What you will do >> Which lines in the data below contain the word "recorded"? Return each of them.

Given information >>
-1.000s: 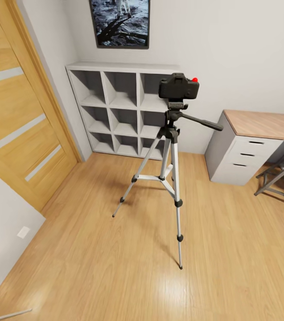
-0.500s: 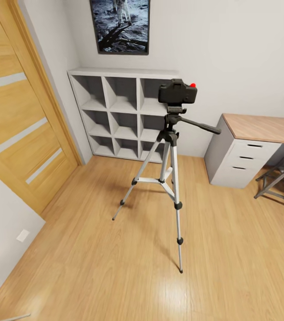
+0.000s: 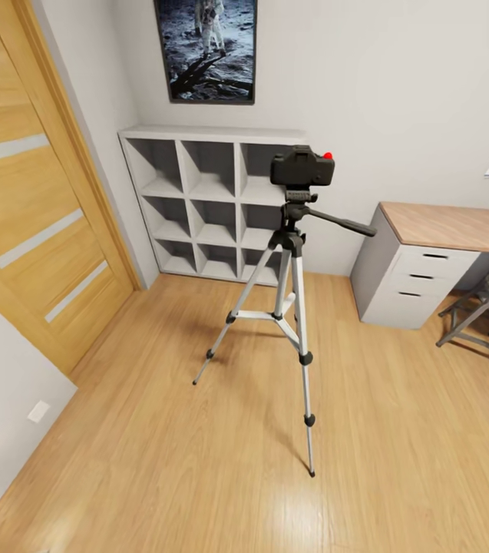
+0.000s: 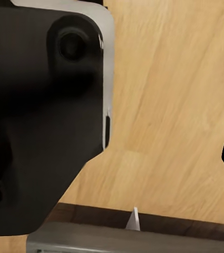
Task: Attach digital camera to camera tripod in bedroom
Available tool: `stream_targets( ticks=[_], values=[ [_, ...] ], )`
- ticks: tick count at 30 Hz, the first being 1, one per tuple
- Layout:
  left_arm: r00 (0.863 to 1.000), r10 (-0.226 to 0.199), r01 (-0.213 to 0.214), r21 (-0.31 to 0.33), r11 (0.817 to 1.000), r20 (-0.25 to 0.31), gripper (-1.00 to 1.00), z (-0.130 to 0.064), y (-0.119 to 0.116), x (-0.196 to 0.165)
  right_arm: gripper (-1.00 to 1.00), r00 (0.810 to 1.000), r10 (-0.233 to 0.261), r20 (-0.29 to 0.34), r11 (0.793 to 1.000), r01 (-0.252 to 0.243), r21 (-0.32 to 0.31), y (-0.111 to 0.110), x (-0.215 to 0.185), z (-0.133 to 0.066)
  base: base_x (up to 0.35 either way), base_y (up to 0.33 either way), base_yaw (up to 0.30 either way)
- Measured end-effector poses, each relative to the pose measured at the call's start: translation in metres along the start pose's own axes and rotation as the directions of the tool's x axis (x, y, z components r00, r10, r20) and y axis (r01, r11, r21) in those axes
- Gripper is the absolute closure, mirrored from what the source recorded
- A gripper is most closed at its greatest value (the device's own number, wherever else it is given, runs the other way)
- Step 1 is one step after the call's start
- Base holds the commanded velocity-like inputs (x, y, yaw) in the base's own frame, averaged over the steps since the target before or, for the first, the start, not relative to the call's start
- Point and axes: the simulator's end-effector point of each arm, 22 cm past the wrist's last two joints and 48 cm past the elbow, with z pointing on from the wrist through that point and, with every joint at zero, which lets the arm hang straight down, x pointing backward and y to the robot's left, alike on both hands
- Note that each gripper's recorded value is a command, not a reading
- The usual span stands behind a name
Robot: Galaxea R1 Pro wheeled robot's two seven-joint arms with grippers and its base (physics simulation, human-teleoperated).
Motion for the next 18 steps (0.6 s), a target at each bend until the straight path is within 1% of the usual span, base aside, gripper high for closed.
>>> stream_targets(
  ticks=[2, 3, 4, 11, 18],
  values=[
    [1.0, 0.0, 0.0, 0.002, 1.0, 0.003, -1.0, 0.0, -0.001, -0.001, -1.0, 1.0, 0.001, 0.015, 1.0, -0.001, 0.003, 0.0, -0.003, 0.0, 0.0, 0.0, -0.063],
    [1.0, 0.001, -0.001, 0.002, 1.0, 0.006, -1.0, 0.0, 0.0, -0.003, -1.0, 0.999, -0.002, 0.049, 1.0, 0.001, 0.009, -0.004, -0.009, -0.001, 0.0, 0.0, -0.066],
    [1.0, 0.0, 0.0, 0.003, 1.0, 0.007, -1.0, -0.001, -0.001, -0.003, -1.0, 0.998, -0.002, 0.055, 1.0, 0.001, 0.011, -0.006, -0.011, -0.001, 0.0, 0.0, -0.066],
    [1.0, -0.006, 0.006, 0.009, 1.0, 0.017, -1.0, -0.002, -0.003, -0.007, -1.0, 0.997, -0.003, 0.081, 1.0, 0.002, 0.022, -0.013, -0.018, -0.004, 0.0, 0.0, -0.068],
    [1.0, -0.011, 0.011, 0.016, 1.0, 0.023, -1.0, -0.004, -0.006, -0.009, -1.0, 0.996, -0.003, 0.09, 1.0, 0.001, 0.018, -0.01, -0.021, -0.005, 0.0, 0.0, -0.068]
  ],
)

The answer >>
- Gripper is the absolute closure, mirrored from what the source recorded
- Note that each gripper's recorded value is a command, not a reading

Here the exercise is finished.